:: GIVEN RECORDS ::

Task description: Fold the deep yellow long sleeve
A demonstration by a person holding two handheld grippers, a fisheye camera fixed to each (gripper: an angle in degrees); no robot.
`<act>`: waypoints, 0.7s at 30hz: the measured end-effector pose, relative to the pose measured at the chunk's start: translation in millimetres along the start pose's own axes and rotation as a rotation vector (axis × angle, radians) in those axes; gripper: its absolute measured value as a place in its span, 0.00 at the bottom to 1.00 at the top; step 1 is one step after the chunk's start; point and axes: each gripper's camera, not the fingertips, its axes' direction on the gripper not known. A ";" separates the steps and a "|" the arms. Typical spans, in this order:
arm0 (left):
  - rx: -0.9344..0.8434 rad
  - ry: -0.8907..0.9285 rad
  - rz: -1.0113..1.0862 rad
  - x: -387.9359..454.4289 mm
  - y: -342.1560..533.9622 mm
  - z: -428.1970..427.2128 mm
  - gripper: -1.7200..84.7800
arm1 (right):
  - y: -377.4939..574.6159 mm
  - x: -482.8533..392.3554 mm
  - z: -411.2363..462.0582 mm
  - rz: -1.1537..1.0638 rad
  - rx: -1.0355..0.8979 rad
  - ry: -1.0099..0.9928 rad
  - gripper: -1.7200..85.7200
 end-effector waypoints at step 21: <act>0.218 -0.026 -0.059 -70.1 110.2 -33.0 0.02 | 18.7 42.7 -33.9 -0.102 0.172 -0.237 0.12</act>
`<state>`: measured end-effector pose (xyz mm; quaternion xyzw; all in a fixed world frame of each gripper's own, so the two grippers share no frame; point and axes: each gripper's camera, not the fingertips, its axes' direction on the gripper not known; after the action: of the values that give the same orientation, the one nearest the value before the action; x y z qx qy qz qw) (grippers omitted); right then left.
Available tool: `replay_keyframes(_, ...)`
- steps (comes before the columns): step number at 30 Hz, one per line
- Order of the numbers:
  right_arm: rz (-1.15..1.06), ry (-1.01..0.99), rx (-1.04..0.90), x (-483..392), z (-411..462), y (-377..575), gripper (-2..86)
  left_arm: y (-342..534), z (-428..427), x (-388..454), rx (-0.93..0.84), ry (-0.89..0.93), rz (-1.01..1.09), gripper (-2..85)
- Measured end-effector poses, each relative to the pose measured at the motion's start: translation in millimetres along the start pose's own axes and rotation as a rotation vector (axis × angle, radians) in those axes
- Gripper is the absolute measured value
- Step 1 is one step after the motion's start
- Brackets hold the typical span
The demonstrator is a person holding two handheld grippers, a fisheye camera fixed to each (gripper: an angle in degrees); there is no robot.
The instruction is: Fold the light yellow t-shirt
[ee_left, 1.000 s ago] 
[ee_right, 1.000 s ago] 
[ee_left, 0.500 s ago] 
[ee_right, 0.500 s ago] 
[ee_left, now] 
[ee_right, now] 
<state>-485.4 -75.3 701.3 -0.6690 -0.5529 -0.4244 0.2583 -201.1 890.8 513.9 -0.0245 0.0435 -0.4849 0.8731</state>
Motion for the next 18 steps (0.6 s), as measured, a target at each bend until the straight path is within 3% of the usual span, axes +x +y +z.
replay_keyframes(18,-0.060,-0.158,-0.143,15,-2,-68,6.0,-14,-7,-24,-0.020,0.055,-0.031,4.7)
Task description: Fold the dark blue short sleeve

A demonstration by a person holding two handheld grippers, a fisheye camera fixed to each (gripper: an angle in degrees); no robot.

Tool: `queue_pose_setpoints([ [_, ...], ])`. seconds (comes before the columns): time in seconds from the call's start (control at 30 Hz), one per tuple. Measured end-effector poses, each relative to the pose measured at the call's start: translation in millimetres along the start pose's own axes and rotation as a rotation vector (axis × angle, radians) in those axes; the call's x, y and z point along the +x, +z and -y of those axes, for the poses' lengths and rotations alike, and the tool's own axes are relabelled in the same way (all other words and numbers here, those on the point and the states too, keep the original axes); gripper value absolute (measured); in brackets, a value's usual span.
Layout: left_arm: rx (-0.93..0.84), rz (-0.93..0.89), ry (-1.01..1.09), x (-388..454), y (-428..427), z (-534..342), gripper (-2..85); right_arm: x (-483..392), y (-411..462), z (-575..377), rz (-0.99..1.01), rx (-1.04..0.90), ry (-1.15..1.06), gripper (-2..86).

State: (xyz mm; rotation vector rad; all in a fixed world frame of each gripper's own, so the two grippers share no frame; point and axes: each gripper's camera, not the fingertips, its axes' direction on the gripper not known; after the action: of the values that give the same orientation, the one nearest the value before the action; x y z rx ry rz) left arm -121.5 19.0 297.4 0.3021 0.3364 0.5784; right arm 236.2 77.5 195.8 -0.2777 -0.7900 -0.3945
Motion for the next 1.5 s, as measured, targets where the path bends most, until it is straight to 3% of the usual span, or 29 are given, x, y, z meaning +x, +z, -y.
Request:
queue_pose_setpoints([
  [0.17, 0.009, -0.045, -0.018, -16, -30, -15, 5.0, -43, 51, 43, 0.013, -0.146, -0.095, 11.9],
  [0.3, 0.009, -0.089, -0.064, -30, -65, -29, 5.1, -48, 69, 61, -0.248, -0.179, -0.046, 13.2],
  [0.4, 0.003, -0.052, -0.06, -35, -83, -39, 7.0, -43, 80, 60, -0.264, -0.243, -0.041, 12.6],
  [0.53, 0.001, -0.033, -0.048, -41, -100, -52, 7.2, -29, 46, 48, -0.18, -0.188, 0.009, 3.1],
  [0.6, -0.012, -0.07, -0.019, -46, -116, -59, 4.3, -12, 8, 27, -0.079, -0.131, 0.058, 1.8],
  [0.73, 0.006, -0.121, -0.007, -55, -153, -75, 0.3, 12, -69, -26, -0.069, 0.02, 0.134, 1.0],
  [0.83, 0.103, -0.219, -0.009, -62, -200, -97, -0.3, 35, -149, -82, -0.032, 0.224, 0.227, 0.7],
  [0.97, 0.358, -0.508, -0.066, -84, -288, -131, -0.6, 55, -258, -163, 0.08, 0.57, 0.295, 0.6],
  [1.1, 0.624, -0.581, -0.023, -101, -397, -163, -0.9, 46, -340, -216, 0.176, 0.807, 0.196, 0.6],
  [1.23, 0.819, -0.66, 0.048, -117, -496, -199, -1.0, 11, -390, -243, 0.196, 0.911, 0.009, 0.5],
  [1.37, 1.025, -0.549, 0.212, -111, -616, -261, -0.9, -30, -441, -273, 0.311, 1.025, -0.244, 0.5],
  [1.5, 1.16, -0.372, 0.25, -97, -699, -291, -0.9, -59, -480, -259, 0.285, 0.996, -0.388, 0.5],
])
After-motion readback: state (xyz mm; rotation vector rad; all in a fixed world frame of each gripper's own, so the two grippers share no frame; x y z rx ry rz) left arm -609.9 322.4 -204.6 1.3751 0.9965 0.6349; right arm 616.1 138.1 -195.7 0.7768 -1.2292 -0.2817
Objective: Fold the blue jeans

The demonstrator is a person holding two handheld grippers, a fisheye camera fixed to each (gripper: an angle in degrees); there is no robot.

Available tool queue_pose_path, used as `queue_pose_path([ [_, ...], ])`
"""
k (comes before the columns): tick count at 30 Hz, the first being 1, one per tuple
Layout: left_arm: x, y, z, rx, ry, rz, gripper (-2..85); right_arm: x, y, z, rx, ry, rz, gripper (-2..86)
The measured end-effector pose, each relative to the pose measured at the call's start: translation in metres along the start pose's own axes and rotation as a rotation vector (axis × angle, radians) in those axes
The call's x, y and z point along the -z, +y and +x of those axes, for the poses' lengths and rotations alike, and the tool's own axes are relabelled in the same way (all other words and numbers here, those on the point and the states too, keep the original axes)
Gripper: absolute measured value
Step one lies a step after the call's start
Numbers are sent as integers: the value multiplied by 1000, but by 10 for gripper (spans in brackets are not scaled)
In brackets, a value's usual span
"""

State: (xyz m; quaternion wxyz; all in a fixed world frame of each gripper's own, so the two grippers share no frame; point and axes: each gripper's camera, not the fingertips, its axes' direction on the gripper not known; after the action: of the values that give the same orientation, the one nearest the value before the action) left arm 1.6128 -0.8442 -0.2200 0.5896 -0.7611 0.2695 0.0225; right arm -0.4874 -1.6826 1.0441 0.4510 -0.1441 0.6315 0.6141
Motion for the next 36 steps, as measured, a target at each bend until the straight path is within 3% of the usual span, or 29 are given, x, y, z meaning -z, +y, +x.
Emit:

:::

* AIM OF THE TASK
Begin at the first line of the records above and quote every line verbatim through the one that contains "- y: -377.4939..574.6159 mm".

* RESPONSE
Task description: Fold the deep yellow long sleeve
A demonstration by a person holding two handheld grippers, a fisheye camera fixed to each (gripper: an angle in degrees); no robot.
`<act>`: waypoints, 0.7s at 30hz: the measured end-effector pose, relative to the pose measured at the chunk's start: translation in millimetres along the start pose's own axes and rotation as a rotation vector (axis × angle, radians) in those axes; gripper: its absolute measured value as a place in its span, 0.00 at the bottom to 1.00 at the top; step 1 is one step after the chunk's start; point and axes: each gripper's camera, not the fingertips, its axes' direction on the gripper not known. A ";" separates the steps and a "|" the arms. Typical spans, in this order:
arm0 (left):
  - rx: -0.9344..0.8434 rad
  - ry: -0.8907..0.9285 rad
  - rz: -1.0113..1.0862 rad
  - x: -387.9359..454.4289 mm
  - y: -342.1560..533.9622 mm
  - z: -428.1970..427.2128 mm
  - gripper: -1.7200..84.7800
arm1 (right):
  - y: -377.4939..574.6159 mm

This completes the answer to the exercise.